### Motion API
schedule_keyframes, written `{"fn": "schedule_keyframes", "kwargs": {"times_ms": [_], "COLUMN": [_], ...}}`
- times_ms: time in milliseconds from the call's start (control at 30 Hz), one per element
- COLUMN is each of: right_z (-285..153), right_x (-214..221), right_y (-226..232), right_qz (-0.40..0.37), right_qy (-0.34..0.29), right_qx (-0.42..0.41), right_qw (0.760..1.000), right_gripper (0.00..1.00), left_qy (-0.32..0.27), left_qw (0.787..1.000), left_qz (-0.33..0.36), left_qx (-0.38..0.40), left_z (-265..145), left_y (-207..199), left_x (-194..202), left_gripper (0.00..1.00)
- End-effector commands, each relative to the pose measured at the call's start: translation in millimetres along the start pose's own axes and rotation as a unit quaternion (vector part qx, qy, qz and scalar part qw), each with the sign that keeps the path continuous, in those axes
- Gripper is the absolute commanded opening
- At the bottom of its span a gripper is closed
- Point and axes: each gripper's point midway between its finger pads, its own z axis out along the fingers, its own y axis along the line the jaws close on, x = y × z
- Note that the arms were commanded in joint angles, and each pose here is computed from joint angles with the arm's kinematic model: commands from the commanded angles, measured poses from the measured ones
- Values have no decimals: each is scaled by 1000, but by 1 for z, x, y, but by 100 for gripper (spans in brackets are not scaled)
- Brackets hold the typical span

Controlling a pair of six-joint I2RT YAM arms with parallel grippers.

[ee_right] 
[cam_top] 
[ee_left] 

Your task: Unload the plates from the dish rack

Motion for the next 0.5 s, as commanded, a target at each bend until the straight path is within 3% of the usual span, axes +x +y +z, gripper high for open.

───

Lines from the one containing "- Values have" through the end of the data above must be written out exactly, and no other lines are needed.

- Values have no decimals: each is scaled by 1000, but by 1 for z, x, y, but by 100 for gripper (spans in brackets are not scaled)
- Brackets hold the typical span

Controlling a pair of six-joint I2RT YAM arms with parallel grippers.

[ee_right] 
[cam_top] 
[ee_left] 

Your task: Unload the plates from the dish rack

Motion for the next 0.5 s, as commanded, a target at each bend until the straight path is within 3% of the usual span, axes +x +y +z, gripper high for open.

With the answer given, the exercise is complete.